------ ENTRIES SHOWN ------
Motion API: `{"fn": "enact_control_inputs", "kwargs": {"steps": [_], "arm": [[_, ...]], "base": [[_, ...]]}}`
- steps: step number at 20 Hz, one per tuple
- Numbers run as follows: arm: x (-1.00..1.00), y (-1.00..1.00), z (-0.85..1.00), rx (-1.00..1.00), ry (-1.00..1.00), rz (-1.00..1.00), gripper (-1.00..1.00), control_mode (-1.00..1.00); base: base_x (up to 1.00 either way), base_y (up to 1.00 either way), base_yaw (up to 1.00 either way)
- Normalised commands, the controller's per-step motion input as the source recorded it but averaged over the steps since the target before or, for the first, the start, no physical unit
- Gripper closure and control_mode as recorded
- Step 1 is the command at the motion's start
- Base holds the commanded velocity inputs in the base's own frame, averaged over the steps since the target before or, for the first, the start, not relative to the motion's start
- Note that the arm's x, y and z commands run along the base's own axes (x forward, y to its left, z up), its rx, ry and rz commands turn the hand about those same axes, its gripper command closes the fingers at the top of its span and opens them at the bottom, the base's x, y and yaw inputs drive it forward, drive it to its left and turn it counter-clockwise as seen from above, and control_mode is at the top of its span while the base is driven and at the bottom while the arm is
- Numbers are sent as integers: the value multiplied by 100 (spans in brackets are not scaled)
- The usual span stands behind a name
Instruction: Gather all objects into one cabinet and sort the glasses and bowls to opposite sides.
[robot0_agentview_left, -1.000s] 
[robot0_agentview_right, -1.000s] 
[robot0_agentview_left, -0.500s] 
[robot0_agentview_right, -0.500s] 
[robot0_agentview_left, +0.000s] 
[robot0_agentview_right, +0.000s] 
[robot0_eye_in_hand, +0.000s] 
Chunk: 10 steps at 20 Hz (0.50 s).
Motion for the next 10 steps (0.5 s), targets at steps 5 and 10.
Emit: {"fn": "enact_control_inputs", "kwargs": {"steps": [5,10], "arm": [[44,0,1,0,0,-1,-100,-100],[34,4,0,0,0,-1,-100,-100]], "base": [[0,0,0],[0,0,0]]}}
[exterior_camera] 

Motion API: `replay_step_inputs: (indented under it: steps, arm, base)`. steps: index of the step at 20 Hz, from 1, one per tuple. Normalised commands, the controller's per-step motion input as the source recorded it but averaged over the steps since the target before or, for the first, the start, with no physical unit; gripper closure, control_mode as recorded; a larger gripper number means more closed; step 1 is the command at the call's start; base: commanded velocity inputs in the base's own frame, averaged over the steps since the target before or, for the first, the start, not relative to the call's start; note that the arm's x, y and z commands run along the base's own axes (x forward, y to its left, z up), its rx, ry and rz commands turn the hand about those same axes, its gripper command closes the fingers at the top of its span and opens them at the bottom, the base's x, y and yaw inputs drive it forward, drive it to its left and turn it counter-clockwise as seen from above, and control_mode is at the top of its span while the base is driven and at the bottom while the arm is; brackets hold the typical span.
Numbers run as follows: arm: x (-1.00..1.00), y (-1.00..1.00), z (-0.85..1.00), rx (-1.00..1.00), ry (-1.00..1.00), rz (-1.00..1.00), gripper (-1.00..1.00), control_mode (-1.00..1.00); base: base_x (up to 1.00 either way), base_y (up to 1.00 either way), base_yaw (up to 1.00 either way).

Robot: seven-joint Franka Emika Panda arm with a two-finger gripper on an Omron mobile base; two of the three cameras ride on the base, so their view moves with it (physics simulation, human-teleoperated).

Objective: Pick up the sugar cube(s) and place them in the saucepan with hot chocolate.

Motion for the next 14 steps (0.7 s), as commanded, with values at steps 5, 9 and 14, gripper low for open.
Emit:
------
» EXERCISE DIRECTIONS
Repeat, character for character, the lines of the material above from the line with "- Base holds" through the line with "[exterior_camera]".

» COMPLETED TASK
- Base holds the commanded velocity inputs in the base's own frame, averaged over the steps since the target before or, for the first, the start, not relative to the motion's start
- Note that the arm's x, y and z commands run along the base's own axes (x forward, y to its left, z up), its rx, ry and rz commands turn the hand about those same axes, its gripper command closes the fingers at the top of its span and opens them at the bottom, the base's x, y and yaw inputs drive it forward, drive it to its left and turn it counter-clockwise as seen from above, and control_mode is at the top of its span while the base is driven and at the bottom while the arm is
- Numbers are sent as integers: the value multiplied by 100 (spans in brackets are not scaled)
- The usual span stands behind a name
Instruction: Gather all objects into one cabinet and sort the glasses and bowls to opposite sides.
[robot0_agentview_left, -1.000s] 
[robot0_agentview_right, -1.000s] 
[robot0_agentview_left, -0.500s] 
[robot0_agentview_right, -0.500s] 
[robot0_agentview_left, +0.000s] 
[robot0_agentview_right, +0.000s] 
[robot0_eye_in_hand, +0.000s] 
Chunk: 10 steps at 20 Hz (0.50 s).
Motion for the next 10 steps (0.5 s), targets at steps 5 and 10.
Emit: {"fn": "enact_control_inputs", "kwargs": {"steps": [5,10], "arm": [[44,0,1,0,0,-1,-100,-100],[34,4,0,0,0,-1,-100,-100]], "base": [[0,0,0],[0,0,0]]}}
[exterior_camera] 

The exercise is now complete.